• AIM OF THE EXERCISE: From the data below, return each line in which the string "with" is found.

[[ MATERIAL SUPPLIED, beginning ]]

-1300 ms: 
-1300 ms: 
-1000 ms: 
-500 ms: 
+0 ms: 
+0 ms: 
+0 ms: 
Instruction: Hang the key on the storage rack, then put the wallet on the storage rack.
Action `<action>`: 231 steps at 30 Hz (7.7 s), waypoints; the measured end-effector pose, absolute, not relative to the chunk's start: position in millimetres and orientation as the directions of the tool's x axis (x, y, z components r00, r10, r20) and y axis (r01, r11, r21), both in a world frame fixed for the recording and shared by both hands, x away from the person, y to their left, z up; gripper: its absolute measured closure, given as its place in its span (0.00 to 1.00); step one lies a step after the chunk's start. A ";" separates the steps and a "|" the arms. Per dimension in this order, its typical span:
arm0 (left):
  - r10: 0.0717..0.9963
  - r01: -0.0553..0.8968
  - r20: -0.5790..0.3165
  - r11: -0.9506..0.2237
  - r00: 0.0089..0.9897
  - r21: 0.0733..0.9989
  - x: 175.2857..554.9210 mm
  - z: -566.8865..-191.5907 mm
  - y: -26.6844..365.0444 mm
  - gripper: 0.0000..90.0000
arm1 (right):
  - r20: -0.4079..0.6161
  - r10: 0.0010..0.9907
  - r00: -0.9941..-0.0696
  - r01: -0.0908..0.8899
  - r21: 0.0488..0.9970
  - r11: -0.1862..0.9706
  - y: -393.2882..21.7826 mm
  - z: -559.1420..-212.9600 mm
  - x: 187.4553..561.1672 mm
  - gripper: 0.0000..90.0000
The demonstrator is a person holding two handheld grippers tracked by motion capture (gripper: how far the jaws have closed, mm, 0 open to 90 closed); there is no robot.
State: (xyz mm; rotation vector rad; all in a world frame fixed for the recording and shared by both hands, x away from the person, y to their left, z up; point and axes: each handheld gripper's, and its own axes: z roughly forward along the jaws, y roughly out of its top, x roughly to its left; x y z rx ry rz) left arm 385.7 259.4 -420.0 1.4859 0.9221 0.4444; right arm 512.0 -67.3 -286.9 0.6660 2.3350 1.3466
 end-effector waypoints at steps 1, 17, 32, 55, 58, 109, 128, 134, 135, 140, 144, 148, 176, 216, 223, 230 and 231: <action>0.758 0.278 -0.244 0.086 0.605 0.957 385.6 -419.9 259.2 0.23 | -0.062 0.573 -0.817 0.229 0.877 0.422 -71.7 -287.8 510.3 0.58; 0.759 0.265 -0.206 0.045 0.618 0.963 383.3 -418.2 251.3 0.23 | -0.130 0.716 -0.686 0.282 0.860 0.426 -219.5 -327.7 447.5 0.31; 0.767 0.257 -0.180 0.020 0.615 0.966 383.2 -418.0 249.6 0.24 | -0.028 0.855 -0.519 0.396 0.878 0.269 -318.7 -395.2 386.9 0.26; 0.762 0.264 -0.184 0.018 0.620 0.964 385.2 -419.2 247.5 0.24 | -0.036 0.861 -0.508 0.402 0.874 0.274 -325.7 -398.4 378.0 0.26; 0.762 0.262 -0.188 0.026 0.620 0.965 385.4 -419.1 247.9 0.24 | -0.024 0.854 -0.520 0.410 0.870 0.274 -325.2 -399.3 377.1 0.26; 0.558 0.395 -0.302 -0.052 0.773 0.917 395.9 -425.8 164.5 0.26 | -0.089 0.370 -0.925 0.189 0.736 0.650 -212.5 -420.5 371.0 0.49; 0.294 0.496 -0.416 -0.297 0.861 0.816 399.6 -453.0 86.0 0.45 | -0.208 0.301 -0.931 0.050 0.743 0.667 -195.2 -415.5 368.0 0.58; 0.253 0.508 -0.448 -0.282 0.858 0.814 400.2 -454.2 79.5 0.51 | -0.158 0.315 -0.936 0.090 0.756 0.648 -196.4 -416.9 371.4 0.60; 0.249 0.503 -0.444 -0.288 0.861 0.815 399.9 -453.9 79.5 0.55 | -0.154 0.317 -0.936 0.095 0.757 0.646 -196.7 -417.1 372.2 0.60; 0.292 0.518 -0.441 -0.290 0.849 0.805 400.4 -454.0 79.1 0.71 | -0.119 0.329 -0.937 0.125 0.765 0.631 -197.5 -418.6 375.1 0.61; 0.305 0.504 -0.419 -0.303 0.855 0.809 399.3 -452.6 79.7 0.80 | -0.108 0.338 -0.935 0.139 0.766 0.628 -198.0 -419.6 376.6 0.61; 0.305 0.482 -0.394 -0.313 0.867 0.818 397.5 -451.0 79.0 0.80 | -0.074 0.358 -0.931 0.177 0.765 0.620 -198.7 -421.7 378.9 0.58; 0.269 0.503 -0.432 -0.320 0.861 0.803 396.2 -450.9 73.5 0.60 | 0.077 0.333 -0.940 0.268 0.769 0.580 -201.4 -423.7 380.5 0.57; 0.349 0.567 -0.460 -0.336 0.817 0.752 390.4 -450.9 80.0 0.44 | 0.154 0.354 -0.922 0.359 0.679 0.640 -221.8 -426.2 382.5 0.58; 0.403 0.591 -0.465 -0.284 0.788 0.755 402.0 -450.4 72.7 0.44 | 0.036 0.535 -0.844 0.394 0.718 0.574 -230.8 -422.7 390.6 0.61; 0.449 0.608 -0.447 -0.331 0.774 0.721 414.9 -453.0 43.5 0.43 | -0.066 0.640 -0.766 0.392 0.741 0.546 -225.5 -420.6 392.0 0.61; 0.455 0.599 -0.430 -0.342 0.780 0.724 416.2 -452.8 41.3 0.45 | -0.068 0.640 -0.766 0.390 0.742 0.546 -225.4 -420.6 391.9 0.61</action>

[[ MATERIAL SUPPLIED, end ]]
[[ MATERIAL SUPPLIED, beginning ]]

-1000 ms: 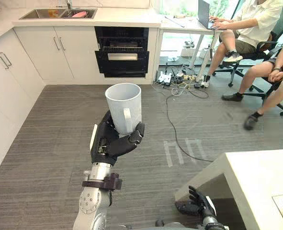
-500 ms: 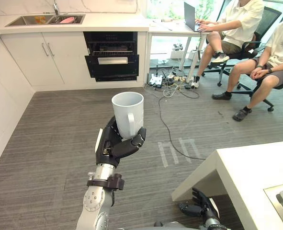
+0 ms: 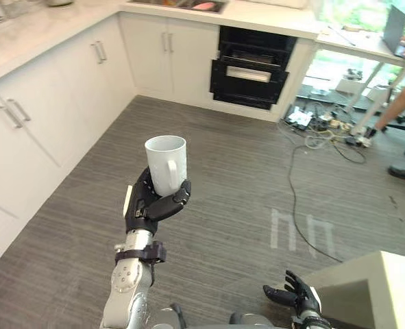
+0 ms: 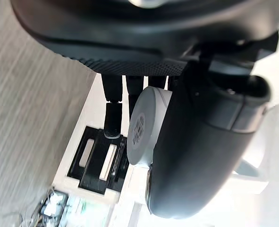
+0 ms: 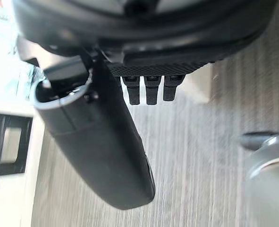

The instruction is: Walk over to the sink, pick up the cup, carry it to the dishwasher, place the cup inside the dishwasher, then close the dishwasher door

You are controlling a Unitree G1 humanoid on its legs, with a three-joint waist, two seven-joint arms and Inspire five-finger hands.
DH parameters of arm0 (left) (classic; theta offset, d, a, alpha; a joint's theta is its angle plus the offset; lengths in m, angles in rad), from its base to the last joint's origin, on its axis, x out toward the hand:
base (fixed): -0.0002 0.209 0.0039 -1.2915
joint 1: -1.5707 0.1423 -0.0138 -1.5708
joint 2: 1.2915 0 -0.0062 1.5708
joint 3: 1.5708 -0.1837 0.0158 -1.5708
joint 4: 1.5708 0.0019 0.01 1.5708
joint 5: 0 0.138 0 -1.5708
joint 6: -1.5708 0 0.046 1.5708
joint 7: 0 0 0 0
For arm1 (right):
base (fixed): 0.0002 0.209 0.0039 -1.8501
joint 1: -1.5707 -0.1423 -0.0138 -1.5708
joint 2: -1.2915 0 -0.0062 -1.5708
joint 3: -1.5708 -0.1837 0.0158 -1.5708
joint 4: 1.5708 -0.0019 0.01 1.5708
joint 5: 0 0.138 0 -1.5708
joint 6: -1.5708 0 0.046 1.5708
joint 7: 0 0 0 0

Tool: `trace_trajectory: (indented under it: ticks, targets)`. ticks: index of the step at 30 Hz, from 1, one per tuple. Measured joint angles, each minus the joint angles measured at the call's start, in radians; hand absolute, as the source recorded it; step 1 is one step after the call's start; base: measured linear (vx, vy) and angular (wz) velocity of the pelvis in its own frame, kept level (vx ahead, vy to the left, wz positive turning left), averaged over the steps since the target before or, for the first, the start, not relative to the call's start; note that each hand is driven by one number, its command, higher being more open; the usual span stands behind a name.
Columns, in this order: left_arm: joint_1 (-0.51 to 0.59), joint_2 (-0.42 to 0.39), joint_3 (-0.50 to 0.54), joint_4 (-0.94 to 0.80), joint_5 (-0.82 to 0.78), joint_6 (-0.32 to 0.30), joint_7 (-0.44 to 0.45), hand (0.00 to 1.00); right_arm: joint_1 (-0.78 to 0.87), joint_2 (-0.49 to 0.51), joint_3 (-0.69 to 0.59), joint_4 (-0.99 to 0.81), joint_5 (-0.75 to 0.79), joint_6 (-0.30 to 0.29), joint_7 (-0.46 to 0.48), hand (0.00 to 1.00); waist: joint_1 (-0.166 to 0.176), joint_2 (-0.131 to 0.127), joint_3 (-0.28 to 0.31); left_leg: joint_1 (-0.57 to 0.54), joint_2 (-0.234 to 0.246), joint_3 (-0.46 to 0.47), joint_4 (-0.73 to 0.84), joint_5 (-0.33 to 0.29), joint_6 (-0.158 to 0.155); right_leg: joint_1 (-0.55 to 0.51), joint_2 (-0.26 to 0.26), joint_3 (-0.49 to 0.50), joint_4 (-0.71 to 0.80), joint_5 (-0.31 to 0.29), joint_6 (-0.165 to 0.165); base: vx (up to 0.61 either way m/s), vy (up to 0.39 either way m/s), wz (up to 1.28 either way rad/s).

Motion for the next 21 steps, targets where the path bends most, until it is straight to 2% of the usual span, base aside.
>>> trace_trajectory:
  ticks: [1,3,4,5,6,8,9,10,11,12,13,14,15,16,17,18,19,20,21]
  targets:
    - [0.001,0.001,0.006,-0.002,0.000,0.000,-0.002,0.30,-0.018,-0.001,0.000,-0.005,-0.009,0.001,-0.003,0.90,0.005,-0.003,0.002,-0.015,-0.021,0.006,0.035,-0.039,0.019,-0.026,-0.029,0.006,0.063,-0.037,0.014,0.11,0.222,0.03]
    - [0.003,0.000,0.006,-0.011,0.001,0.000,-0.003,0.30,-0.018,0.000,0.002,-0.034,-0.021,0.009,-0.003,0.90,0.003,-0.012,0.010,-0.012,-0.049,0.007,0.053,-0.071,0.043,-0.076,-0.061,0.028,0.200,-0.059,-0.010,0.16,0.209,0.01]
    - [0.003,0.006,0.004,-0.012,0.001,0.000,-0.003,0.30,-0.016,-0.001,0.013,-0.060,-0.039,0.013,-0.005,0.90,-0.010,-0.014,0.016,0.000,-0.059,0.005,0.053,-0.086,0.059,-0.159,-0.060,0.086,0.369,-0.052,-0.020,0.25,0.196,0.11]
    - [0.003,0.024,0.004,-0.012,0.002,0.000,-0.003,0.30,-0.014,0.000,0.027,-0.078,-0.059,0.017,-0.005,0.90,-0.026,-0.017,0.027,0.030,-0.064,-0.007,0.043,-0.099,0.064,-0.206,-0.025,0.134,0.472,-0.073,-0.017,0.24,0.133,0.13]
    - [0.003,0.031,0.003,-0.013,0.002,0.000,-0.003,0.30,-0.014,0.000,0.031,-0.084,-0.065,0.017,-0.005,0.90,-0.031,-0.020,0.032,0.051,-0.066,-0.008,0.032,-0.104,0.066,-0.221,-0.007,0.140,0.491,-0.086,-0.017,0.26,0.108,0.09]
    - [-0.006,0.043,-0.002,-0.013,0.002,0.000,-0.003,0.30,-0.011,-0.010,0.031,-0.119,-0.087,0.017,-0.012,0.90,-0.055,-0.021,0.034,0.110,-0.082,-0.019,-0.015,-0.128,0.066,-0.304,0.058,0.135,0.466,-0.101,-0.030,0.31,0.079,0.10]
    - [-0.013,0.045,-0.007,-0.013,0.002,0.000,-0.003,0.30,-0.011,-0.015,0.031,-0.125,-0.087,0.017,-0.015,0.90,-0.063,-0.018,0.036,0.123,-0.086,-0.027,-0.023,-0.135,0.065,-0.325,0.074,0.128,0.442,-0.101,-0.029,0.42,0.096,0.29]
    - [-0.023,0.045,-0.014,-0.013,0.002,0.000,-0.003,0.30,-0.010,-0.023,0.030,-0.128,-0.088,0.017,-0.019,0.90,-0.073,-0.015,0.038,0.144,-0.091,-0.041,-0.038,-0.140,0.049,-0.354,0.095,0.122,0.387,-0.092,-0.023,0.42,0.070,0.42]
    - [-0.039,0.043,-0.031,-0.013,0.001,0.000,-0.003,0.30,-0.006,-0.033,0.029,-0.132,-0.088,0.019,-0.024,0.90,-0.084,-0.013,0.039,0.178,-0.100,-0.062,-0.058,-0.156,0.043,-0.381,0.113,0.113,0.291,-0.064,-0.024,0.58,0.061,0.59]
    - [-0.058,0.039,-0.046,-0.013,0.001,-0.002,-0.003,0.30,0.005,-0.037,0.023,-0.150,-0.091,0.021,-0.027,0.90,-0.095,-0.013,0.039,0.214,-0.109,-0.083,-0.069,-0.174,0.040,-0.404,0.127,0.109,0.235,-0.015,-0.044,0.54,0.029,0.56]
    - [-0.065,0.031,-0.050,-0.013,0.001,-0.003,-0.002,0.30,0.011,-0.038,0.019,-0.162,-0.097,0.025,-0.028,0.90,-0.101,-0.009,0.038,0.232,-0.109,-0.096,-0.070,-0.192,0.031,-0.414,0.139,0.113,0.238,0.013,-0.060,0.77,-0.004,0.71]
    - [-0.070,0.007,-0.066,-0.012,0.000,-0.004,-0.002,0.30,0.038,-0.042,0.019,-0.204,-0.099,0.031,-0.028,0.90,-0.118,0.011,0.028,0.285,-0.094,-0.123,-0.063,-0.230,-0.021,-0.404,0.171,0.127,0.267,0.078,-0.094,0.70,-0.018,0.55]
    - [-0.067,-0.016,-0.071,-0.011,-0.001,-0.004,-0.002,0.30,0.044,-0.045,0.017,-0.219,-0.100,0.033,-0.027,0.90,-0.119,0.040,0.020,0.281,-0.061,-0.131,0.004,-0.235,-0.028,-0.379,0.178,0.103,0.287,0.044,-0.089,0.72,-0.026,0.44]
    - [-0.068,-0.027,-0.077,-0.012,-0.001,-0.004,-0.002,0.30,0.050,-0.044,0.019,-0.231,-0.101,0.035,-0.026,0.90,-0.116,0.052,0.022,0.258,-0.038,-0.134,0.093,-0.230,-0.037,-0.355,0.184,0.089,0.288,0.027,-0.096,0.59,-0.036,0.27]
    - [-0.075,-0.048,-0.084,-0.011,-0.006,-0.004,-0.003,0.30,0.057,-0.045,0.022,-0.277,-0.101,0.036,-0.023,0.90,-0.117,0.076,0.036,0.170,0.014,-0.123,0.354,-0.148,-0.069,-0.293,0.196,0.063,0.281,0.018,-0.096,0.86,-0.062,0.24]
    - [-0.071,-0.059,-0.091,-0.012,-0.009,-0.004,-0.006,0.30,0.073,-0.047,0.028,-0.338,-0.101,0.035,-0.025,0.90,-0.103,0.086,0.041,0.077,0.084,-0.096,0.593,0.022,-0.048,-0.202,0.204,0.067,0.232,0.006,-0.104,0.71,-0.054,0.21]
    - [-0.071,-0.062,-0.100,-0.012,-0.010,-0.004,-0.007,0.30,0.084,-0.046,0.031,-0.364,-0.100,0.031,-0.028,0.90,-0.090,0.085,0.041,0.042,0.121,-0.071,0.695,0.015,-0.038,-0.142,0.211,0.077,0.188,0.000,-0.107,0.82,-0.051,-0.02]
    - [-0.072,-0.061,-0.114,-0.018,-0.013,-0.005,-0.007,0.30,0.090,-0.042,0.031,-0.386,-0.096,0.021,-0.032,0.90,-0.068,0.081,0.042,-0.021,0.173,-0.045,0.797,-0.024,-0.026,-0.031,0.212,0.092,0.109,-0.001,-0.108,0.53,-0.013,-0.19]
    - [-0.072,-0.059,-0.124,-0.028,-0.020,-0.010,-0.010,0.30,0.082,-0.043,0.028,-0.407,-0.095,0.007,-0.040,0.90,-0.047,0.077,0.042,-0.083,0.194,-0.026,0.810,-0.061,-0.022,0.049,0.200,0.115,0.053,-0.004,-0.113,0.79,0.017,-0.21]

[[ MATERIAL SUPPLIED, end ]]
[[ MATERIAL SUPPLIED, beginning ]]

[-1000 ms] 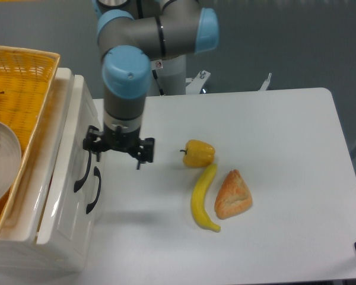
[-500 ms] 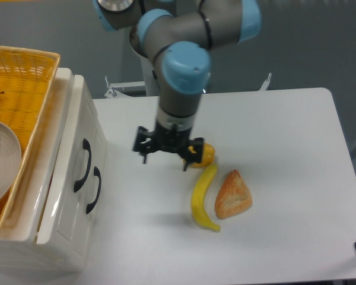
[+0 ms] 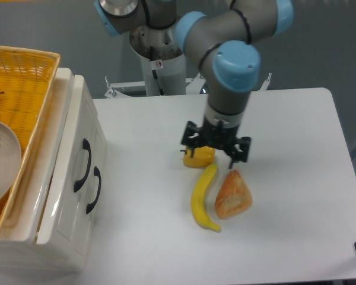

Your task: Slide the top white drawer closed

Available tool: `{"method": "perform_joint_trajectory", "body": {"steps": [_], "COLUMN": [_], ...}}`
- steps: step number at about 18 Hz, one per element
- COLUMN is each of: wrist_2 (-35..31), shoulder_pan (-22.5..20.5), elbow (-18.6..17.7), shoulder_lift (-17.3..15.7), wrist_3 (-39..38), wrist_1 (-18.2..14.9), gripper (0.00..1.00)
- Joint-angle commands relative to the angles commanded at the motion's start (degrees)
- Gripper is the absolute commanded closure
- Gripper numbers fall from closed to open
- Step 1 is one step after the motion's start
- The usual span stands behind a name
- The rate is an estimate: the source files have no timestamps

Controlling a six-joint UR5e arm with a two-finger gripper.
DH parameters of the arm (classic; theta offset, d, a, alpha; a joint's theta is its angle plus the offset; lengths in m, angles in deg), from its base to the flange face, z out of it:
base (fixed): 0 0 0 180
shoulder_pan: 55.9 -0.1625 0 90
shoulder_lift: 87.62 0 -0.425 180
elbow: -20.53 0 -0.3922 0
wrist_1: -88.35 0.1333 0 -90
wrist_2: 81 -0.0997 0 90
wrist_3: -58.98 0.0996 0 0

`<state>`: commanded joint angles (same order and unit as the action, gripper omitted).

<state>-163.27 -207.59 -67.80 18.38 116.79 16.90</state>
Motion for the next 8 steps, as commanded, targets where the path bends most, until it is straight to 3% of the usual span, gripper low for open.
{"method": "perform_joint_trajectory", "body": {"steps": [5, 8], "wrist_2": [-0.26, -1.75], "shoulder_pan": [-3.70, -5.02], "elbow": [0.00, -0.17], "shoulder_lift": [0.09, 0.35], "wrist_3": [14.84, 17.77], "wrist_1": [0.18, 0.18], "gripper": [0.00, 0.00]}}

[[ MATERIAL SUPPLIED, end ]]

• ANSWER FOR THE TASK:
You are controlling a Unitree G1 humanoid on its legs, with a three-joint waist, two seven-joint arms and Inspire five-finger hands.
Controlling a six-joint UR5e arm with a two-finger gripper.

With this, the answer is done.